What you will do> In the data below, find every line that has the string "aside", and copy it.

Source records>

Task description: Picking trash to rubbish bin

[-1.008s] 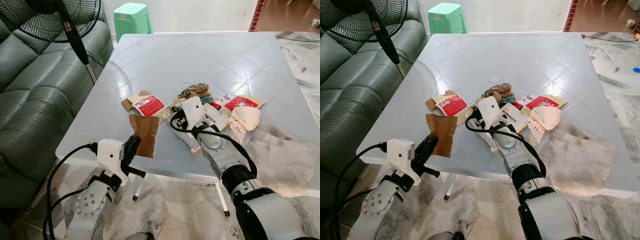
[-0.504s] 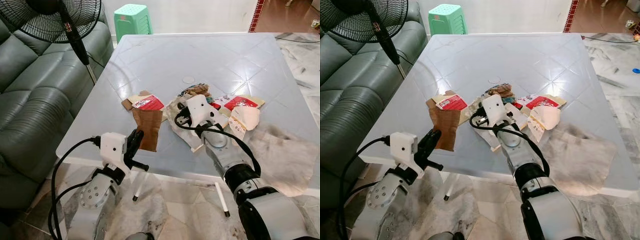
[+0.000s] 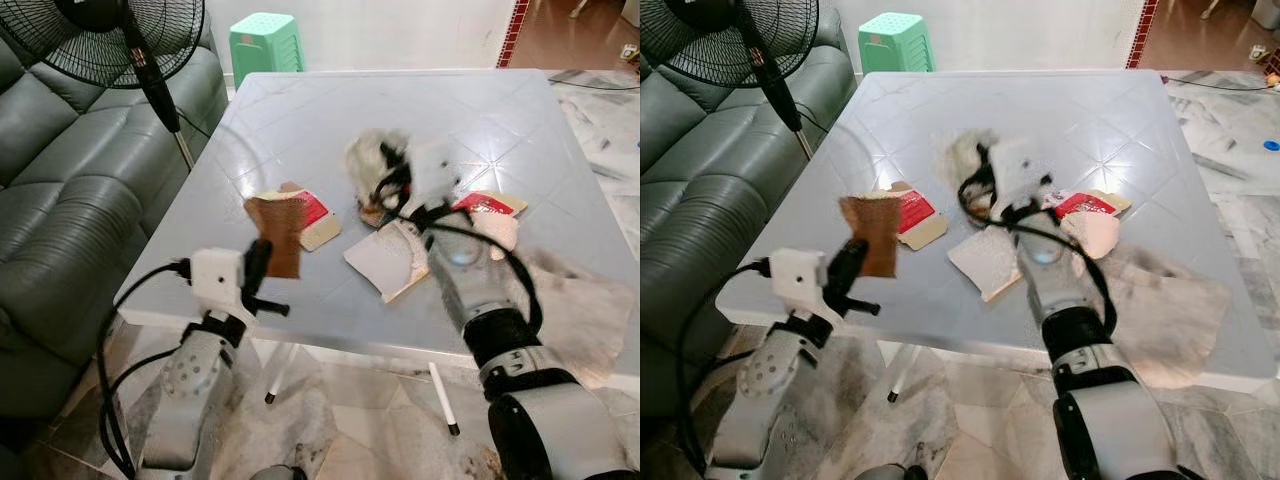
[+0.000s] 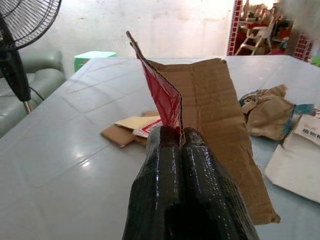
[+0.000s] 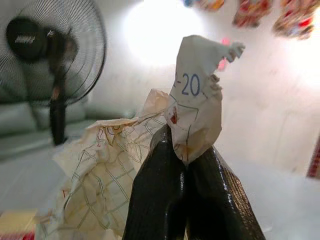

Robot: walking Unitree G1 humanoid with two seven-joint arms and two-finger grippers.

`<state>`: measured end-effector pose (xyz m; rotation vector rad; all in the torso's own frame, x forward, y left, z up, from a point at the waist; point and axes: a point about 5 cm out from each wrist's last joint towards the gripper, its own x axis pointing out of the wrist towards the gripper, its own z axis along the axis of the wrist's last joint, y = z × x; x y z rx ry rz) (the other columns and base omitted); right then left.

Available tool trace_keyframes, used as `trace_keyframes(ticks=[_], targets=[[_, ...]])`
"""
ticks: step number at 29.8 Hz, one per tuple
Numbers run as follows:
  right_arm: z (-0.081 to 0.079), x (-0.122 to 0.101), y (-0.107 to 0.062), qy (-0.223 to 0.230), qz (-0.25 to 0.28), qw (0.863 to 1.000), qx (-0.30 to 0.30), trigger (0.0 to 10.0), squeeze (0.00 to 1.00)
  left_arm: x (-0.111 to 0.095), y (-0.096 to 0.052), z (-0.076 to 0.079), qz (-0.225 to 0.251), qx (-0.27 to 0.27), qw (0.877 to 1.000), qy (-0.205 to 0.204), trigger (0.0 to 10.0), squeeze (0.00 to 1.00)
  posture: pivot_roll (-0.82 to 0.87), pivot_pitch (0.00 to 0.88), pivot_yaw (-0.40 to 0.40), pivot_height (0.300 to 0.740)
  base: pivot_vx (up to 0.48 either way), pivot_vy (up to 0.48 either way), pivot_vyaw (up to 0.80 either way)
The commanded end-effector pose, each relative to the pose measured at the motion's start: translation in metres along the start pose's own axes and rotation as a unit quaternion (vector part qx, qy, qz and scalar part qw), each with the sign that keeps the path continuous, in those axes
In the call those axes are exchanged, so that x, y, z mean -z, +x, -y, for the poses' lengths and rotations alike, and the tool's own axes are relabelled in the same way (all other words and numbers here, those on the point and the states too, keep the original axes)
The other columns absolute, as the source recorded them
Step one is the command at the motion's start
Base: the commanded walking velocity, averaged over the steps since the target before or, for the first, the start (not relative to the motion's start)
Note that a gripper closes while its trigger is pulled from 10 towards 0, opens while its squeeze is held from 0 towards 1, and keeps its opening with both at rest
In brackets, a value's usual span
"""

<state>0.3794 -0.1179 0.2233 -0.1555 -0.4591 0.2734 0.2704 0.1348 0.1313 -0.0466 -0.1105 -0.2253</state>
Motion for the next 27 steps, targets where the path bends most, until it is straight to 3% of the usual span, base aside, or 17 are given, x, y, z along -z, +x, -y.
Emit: trace_keyframes(ticks=[1,5,10,16,19,27], targets=[[0.013,-0.025,0.006,-0.008,0.048,0.998,0.029,0.0,0.00,0.001,0.001,-0.004,0.001,-0.014,1.000,0.008,0.0,0.00,0.03,0.023,0.059,0.740,0.000,0.000,0.00],[0.026,-0.036,0.001,-0.022,0.064,0.997,0.048,0.0,0.00,0.003,0.003,-0.005,-0.006,-0.025,1.000,0.003,0.0,0.00,0.02,0.023,0.056,0.740,0.000,0.000,0.00],[0.034,-0.036,-0.019,-0.039,0.048,0.997,0.048,0.0,0.00,0.004,0.007,0.001,-0.008,-0.032,0.999,0.001,0.0,0.00,0.00,0.024,0.048,0.740,0.000,0.000,0.00],[0.040,-0.031,-0.054,-0.057,0.013,0.997,0.052,0.0,0.00,-0.001,0.011,0.000,-0.008,-0.043,0.999,-0.028,0.0,0.00,-0.03,0.030,0.052,0.740,0.000,0.000,0.00],[0.042,-0.022,-0.074,-0.043,-0.030,0.996,0.074,0.0,0.00,-0.002,0.016,0.001,-0.009,-0.041,0.998,-0.051,0.0,0.00,-0.05,0.028,0.061,0.740,0.000,0.000,0.00],[0.038,-0.019,-0.088,-0.029,-0.069,0.994,0.081,0.0,0.00,-0.004,0.025,0.004,-0.007,-0.032,0.997,-0.064,0.5,0.00,-0.07,0.011,0.067,0.740,0.000,0.000,-0.57]])
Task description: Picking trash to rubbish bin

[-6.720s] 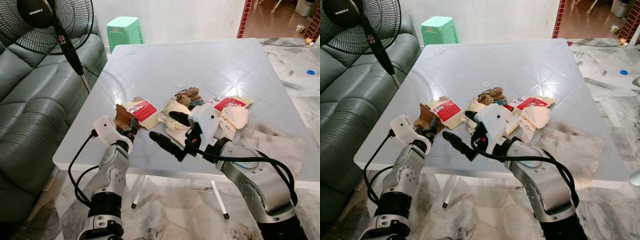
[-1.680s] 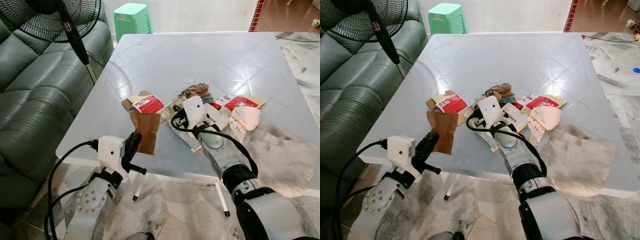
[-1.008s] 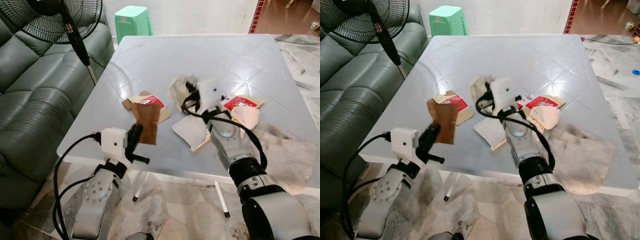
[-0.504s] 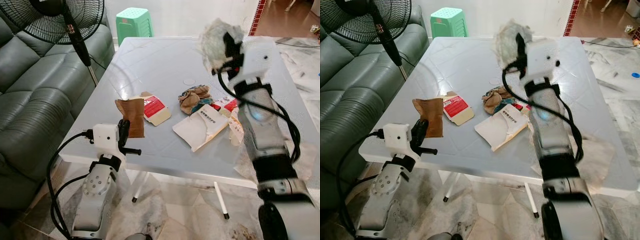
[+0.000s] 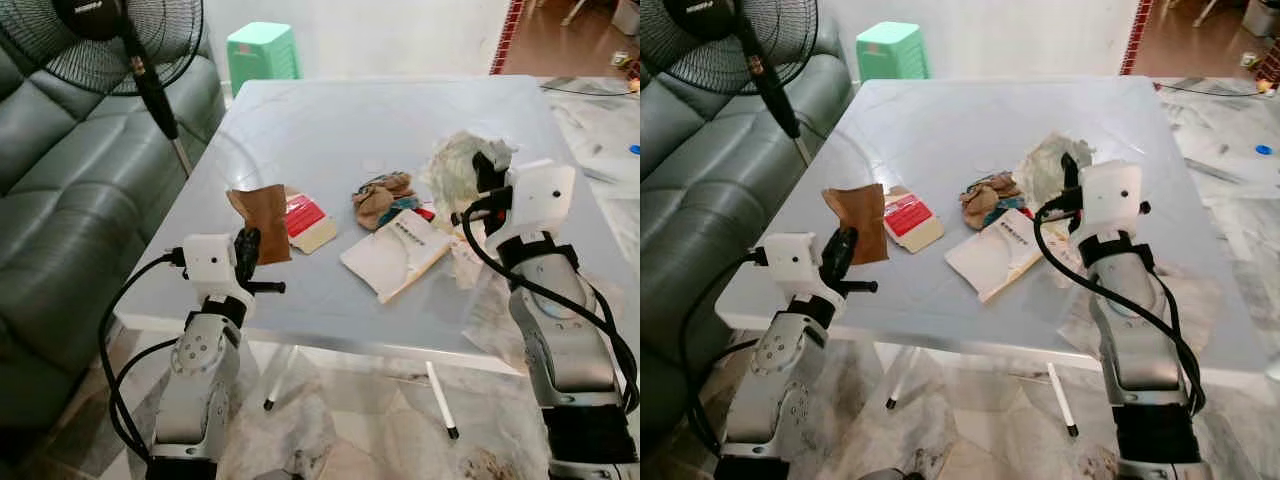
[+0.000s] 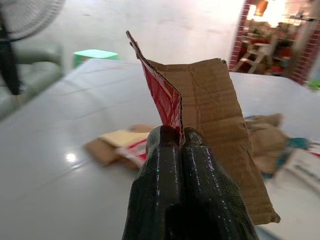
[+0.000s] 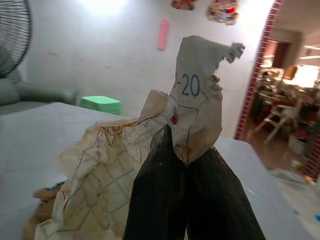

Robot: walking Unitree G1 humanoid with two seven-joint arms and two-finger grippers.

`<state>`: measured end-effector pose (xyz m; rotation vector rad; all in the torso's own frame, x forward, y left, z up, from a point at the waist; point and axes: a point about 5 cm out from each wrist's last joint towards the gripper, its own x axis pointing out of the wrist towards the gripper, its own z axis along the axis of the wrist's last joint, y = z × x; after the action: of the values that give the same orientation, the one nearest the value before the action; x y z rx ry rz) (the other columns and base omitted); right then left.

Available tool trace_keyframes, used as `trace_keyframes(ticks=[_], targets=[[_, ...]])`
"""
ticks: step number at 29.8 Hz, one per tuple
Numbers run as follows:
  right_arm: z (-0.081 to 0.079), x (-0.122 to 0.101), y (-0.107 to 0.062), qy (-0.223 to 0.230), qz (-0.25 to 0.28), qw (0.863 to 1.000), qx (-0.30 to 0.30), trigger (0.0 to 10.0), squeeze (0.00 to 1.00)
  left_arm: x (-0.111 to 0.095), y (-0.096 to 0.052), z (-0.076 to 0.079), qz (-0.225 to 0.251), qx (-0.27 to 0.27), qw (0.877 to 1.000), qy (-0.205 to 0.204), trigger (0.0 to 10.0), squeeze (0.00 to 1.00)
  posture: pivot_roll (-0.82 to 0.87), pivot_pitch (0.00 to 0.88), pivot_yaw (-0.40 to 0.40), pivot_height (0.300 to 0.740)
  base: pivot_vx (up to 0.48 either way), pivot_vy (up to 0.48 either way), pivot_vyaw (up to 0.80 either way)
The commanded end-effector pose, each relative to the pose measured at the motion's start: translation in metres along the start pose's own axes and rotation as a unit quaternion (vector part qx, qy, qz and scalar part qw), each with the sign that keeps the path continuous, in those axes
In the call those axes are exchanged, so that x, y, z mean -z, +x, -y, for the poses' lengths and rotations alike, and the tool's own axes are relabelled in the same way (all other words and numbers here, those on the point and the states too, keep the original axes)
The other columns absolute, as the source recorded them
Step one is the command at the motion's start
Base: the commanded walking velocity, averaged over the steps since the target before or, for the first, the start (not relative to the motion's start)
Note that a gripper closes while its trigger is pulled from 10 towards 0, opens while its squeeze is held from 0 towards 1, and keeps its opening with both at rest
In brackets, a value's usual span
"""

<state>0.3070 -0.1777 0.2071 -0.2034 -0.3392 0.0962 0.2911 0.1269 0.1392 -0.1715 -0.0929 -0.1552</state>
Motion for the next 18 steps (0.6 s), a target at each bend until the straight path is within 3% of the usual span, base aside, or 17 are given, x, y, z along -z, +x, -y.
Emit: trace_keyframes(ticks=[1,8,10,18], targets=[[0.0010,-0.0052,-0.0035,0.005,-0.003,1.000,0.004,0.0,0.00,0.0007,0.0026,0.0006,-0.007,0.007,1.000,-0.003,0.6,0.00,-0.07,0.009,0.066,0.740,0.000,0.000,-0.77],[-0.0005,-0.0010,-0.0091,0.008,-0.023,1.000,-0.002,0.0,0.00,0.0007,0.0017,-0.0038,-0.008,-0.004,1.000,-0.008,1.9,0.00,-0.06,0.004,0.059,0.740,0.000,0.000,-0.77],[-0.0030,-0.0009,-0.0091,0.009,-0.025,1.000,-0.007,0.0,0.00,0.0011,0.0017,-0.0043,-0.008,-0.007,1.000,-0.009,2.7,0.00,-0.06,0.000,0.055,0.740,0.000,0.000,0.00],[-0.0062,-0.0014,-0.0072,0.011,-0.028,0.999,-0.018,0.0,0.00,0.0013,0.0017,-0.0034,-0.008,0.000,1.000,-0.011,2.1,0.00,-0.06,0.000,0.059,0.740,0.000,0.000,0.00]])
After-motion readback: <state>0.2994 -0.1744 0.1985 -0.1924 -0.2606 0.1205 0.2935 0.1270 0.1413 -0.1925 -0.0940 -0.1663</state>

Answer to this task>
Motion for the next 27 steps, targets where the path bends most, until it is straight to 3% of the usual span, base aside, or 17 are given, x, y, z along -z, +x, -y.
Motion for the next 18 steps (0.6 s), a target at each bend until the straight path is within 3% of the usual span, base aside, or 17 are given, x, y, z along -z, +x, -y.

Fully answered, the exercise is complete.